The Reports submenu within the Network menu offers an array of information about the Bayesian network in the active Graph Window.
The Network Comments Report displays the information recorded in a network's Comment field.
And if available, the Network Comments Report also lists the associations of Node Names, Long Names, and Node Comments.
Select Main Menu > Network > Report > Comments
.
The Network Comments window opens, and a typical report resembles the following screenshot.
For a network that is in an early stage of development with little customization, the Network Comments Report may only feature default information:
The Network Report is a very comprehensive documentation of the network in the active Graph Window.
It includes statistics about the network structure as a whole, plus details for each node, such as the Node States, the Conditional Probability Tables, and equations.
As such, it presents all qualitative and quantitative knowledge contained in the network as a long, tabular report.
To some extent, you could recreate the network from all these details.

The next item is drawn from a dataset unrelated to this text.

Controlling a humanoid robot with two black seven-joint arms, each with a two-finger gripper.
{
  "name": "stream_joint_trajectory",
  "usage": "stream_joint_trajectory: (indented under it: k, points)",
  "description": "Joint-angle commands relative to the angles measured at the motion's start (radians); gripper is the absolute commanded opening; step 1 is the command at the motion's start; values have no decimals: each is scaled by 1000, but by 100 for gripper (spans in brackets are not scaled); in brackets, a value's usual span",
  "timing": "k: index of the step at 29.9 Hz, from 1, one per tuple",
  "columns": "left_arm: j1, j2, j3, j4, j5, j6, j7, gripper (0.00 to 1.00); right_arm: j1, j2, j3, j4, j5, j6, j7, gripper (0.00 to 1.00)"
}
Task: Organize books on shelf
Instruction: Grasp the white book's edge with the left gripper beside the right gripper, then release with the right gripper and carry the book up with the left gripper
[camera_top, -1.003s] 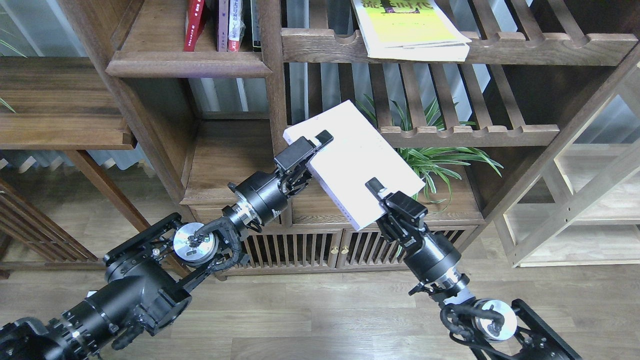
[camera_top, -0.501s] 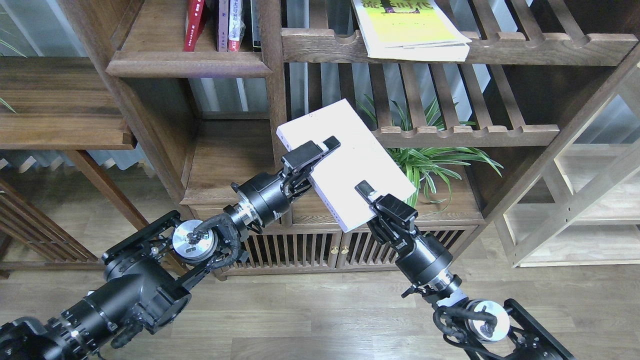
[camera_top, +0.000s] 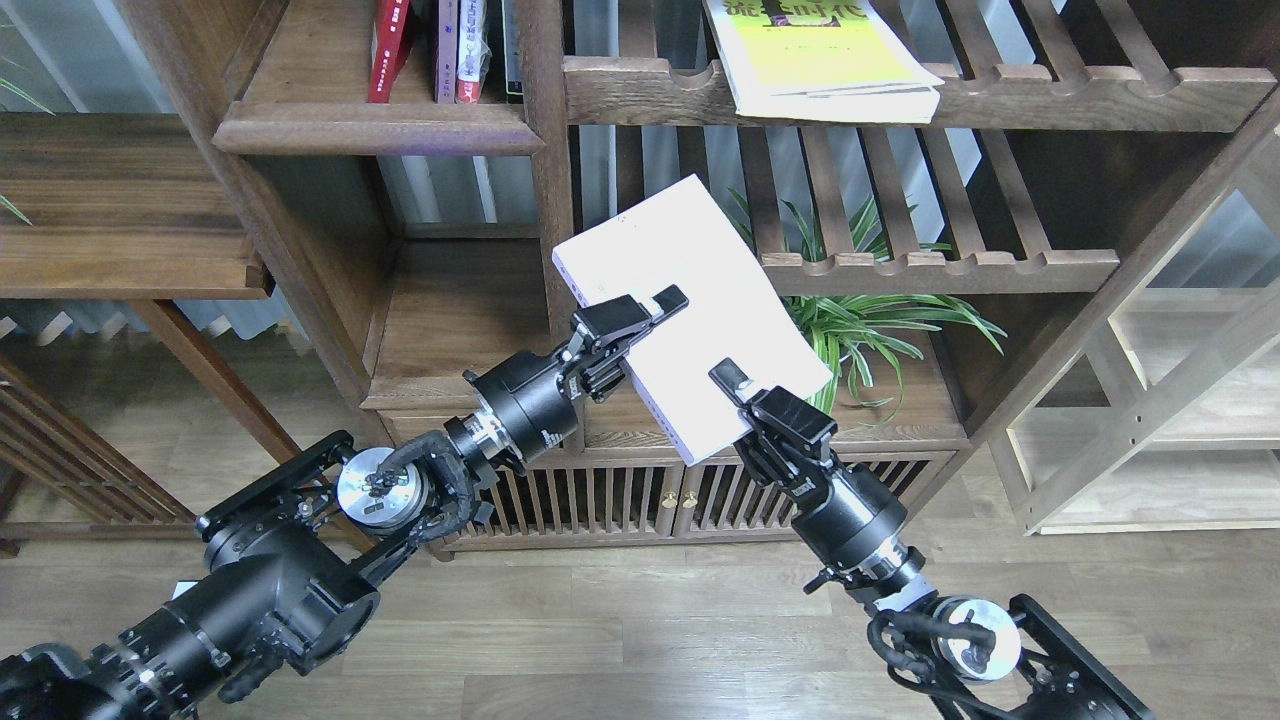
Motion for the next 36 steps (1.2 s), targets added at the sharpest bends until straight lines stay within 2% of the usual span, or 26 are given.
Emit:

Select Main Menu > Network > Reports > Network
to create the Network Report.
The report can be quite substantial, depending on your network's size and complexity.
The following screenshot only shows the top portion of a much longer report:
For a thorough offline analysis, you may want to save the Network Report as an HTML file, which you can then open as a spreadsheet in Excel.
Occurrences refer to the number of observations in a cell of a Probability Table or a Conditional Probability Table.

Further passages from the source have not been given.